February 10th, 2014 by Leonard

In my last Blog published Jan 15 “THE LONG SLOW WALK, UNWINDING DEFLATIONARY EXPECTATIONS”……A DIFFERENT GAME,  I did a little forecasting regarding how traders might react to the Jan 28 FOMC meeting and subsequent meetings into the year..


The “Measured Pace”


It basically boiled down to 2 words……”measured pace” . The Fed can do anything with those 2 words and that’s a good thing. My thought was that the Feds will adjust their tapering program to the pace of an economic recovery and measure it’s sustainability.

No one can say just how many waves of recovery it might take for the economy to actually grab hold of a trend. The market is a separate issue. It tends to cure itself.
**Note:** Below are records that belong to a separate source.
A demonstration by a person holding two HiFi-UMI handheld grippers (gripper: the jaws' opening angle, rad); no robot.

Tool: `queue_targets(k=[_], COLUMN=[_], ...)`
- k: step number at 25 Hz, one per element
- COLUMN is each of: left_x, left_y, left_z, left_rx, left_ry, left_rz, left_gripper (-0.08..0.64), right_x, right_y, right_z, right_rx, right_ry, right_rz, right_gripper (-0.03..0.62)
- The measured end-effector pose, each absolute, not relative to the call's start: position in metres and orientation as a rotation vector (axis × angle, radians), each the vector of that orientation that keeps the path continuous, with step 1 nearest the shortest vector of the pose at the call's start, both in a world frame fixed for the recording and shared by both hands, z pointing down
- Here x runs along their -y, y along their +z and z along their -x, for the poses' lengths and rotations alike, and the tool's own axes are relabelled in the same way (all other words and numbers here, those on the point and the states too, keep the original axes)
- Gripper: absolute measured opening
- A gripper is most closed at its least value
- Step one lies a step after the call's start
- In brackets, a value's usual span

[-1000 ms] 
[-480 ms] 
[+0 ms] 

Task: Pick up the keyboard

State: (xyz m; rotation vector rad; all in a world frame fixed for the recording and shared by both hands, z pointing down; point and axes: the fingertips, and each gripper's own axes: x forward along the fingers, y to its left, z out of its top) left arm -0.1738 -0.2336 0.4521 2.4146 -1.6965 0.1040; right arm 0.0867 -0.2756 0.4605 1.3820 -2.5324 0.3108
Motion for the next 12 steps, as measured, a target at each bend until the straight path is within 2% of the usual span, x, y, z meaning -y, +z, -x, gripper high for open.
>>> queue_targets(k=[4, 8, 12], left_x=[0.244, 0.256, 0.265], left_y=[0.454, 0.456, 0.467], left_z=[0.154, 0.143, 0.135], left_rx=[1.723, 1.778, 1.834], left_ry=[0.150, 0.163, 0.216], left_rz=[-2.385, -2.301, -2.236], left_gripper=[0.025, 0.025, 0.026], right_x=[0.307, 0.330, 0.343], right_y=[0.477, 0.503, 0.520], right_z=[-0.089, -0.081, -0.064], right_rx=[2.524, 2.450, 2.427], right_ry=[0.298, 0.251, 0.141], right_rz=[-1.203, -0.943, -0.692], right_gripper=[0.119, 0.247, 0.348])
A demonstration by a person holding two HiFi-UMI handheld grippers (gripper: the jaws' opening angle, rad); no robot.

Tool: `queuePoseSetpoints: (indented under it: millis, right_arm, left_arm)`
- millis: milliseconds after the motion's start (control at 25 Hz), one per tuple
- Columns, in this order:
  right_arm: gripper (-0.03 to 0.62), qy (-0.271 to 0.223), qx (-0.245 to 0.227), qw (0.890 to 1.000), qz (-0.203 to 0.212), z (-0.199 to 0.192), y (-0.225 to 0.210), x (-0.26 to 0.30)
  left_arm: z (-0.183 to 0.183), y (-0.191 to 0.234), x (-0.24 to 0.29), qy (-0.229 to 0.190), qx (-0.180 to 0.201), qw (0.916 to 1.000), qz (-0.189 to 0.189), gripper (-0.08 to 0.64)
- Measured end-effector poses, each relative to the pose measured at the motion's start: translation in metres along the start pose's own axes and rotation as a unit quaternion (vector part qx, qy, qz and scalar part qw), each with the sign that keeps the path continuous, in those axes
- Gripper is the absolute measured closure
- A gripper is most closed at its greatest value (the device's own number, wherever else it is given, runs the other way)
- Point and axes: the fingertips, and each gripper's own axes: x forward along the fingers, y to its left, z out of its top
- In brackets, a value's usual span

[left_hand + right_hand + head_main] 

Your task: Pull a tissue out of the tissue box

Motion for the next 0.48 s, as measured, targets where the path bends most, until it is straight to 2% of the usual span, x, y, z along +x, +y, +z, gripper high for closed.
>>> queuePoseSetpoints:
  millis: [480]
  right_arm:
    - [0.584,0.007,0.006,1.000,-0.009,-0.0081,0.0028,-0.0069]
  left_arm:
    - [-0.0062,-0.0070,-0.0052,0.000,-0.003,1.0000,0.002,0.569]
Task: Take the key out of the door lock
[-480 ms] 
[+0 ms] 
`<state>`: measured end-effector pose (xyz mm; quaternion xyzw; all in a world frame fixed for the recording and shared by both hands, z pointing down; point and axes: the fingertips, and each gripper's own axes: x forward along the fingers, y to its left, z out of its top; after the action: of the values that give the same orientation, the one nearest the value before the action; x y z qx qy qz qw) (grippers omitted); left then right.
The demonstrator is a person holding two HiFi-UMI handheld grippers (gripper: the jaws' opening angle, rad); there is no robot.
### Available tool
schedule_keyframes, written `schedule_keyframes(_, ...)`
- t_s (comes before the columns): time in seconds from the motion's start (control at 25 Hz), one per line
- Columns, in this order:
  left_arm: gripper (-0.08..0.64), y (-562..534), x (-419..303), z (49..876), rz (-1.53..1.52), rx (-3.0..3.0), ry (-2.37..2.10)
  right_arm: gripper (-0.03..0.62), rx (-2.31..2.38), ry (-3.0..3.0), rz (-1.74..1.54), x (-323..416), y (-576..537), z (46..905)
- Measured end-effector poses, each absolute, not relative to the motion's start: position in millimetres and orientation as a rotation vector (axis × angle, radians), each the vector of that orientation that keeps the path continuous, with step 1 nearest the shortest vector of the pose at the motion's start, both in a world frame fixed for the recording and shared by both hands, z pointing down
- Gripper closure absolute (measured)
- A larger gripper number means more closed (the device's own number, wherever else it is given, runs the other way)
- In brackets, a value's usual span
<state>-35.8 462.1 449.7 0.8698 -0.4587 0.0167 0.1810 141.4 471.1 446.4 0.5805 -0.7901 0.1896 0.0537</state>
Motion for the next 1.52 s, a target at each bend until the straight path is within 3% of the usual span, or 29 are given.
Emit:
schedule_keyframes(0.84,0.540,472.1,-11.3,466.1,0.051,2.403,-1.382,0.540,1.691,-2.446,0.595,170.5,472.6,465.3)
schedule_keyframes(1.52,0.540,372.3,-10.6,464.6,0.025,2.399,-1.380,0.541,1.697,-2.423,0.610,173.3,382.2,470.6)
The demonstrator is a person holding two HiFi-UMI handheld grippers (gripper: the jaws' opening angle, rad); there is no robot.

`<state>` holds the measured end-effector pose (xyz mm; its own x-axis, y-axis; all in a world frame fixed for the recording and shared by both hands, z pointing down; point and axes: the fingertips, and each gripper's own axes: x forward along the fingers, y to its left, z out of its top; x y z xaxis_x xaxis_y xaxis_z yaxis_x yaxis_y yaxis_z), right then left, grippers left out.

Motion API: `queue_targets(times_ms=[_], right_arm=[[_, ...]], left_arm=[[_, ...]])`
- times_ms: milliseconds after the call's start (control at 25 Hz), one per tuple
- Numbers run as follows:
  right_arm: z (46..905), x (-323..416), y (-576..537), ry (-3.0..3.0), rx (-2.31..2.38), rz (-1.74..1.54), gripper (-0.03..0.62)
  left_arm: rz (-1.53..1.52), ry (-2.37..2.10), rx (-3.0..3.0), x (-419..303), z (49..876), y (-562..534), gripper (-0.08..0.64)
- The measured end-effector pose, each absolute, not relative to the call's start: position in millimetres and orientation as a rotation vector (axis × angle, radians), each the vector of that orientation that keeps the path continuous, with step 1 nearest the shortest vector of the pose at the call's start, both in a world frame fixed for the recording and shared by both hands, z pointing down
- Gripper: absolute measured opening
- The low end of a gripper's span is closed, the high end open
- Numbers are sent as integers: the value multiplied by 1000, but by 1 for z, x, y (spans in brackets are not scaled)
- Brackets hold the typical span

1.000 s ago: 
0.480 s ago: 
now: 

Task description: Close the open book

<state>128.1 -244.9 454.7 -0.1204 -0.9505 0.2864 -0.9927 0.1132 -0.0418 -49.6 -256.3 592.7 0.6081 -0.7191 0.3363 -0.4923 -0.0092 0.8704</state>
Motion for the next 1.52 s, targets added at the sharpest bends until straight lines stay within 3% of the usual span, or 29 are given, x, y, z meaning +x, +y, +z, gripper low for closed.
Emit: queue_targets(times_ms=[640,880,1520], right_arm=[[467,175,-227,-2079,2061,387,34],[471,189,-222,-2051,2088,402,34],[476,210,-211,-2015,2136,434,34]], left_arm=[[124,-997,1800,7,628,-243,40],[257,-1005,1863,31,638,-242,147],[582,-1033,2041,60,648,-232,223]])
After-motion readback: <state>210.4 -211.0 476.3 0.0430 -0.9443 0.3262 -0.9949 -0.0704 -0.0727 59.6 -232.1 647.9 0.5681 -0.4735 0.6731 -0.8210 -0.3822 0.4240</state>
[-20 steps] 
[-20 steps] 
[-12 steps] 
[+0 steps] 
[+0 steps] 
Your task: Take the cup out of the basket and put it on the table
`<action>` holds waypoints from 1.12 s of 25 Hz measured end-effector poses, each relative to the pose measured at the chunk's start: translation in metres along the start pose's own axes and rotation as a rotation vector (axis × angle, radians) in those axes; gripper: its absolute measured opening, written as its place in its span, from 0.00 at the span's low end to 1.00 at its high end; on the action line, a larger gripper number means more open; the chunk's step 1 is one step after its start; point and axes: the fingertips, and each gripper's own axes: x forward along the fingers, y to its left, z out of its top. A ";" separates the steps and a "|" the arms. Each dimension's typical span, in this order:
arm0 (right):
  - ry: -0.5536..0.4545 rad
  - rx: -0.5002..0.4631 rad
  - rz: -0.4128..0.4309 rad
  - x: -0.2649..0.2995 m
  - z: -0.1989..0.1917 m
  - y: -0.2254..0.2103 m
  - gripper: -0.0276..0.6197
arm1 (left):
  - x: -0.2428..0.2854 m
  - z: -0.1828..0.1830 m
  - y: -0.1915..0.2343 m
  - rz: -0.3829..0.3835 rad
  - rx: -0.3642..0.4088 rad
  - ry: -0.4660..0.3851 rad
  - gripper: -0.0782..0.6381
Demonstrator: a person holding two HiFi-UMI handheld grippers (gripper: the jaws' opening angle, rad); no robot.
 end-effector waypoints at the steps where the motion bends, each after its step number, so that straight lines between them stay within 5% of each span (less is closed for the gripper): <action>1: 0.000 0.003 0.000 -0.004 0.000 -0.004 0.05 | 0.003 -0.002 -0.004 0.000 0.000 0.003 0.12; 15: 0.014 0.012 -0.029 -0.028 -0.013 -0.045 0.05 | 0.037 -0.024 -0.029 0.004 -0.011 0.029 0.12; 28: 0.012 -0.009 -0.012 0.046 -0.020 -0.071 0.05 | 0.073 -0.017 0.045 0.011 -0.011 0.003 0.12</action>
Double click on chart to enlarge, Then the back button to reduce

ES Monthly Chart 02-10-14

Into The Future


The Fed plans on how their actions will affect the economy 6 months to a year out. They can’t be over steering or rapidly changing course on every positive or negative economic report.


Businesses may want to perk up as easy money becomes a little more expensive when interest rates eventually rise along with a stronger dollar.


The Self Correcting Bond Market


For now the Bond market is self correcting because some of the money pulled from the stock market gets stored there. When the market is ready to go up, the Bond cash returns to stocks slightly raising interest rates as Bonds fall. That’s a pretty good scenario for the Fed.


More Expectations


I would expect some passive investing to give way to growth. Intense speculation at each and every FOMC meeting should continue. The stock market could vacillate in a wide trading range with solid breaks leading to higher prices over time while the economy catches up to current valuations.Gold should lose it’s luster as a hedge.


The S&P should be the winner since it has been the laggard relative to NASDAQ over the last 5 years and who doesn’t like dividends?


The FOMC tapered to $75 Billion for January and to $65 Billion for Feb..


Old School Investing


“Old School Investing” (Bond rallies lowering interest rates, Dollar falling with Gold going up as the store of value) will continue to return whenever the economy recedes after a small growth period but it should only be temporary as the Feds continue to pull out it’s support. . The tug of war should be minor.



Bring it all together


I expect all of the above to happen barring any unexpected and horrific external events in 2014


Market valuations need to come down to meet the economy or the economy needs to rise up to meet market valuations (minus the Fed).


Perhaps a little of both will happen. The speed at which this happens is dependent on several factors including how fast Congress creates stimulus policies of growth.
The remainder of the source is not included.